Set down exactly the stretch of lines below that opens at the line containing "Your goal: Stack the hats" and continues through the last line of the entries, and nothing else.

§ **Provided data**
++++++
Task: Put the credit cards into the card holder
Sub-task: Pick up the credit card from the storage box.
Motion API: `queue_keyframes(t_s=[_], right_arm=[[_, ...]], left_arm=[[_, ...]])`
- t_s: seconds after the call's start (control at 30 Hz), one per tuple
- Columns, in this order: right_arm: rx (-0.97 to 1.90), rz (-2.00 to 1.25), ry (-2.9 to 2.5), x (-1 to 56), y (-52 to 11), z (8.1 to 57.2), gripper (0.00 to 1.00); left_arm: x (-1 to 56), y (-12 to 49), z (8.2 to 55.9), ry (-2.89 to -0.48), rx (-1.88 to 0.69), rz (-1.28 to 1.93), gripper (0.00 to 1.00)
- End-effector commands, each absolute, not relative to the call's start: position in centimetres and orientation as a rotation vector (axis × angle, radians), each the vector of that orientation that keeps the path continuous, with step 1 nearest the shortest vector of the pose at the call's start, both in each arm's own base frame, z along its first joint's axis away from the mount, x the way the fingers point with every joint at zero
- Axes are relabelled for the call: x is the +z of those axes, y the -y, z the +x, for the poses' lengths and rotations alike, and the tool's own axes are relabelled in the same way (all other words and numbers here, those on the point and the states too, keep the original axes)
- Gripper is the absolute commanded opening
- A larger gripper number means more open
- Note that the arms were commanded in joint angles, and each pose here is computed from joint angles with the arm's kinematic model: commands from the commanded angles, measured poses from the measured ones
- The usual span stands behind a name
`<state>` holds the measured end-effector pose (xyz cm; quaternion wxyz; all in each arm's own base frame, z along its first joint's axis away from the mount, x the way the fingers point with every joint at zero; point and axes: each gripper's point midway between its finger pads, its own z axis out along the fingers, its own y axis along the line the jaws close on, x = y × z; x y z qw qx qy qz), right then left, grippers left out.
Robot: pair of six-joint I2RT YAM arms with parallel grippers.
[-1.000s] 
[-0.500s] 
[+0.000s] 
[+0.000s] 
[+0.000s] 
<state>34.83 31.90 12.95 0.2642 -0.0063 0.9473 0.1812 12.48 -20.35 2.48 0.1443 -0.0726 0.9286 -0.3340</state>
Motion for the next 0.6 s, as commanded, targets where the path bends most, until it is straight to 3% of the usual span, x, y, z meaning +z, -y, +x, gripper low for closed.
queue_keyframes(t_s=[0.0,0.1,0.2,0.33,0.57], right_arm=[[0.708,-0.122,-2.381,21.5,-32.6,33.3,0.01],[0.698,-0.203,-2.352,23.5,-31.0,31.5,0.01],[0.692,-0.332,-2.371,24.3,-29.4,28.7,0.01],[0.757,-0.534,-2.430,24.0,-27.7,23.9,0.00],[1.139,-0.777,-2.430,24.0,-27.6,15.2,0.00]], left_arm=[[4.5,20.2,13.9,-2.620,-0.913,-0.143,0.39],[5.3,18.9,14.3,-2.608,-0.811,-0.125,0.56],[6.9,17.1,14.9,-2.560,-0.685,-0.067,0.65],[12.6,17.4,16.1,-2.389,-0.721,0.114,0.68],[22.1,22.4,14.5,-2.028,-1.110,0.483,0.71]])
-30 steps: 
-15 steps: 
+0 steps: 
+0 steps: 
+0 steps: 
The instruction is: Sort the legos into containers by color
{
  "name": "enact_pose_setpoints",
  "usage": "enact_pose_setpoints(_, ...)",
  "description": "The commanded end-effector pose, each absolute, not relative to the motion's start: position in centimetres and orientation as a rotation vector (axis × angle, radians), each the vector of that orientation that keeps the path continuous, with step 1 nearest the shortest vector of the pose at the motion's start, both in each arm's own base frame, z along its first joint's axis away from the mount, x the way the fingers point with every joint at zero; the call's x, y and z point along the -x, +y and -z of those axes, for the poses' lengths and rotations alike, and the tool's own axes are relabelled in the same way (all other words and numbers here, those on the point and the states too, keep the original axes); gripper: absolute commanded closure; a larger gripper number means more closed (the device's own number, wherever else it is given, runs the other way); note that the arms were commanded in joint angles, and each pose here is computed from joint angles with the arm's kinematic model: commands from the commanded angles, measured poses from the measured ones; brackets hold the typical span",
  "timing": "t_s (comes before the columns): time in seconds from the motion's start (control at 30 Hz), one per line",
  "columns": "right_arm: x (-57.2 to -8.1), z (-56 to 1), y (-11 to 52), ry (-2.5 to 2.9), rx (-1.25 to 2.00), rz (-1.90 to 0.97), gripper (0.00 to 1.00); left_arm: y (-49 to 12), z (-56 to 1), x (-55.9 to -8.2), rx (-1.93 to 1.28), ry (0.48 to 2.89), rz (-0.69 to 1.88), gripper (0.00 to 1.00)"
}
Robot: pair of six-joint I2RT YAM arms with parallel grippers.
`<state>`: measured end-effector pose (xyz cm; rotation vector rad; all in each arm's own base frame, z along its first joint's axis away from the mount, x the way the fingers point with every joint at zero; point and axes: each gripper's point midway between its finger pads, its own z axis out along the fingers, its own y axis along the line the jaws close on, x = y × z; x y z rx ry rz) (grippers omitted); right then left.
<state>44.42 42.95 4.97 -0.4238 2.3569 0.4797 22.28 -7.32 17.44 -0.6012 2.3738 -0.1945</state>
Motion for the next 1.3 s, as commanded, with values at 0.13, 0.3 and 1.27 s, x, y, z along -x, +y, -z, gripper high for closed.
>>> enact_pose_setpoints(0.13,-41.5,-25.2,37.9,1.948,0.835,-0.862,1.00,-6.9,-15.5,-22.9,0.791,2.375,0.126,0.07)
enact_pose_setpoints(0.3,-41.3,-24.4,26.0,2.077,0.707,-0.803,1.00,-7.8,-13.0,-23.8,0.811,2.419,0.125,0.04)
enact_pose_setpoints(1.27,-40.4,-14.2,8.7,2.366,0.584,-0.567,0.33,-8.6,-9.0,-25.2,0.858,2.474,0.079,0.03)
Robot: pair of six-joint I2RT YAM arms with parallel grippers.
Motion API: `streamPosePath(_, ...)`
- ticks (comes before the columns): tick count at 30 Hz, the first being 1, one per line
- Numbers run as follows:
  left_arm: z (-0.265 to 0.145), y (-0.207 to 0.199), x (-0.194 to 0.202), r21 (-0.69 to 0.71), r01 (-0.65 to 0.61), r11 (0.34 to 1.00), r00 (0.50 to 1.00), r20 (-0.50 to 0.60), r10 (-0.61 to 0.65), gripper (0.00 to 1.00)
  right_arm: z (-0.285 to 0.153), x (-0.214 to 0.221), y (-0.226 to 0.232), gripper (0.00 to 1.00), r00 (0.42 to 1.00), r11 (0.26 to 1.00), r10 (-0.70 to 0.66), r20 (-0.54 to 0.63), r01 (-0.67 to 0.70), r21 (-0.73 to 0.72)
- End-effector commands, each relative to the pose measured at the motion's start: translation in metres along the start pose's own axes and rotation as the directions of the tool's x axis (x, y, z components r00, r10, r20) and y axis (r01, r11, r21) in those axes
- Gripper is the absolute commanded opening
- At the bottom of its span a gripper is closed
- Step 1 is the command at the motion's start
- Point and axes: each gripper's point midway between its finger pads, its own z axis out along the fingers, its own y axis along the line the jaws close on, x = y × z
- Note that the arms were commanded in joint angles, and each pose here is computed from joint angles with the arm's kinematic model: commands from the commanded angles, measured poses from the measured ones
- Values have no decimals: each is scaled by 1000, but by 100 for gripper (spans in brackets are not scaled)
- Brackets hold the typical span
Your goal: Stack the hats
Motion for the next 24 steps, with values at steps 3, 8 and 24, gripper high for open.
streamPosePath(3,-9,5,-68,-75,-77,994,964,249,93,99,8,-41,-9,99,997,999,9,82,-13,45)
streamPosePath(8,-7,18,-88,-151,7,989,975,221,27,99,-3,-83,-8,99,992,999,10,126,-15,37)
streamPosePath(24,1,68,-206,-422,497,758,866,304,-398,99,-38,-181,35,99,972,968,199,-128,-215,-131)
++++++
§ **Solution to this problem**
Your goal: Stack the hats
Motion for the next 24 steps, with values at steps 3, 8 and 24, gripper high for open.
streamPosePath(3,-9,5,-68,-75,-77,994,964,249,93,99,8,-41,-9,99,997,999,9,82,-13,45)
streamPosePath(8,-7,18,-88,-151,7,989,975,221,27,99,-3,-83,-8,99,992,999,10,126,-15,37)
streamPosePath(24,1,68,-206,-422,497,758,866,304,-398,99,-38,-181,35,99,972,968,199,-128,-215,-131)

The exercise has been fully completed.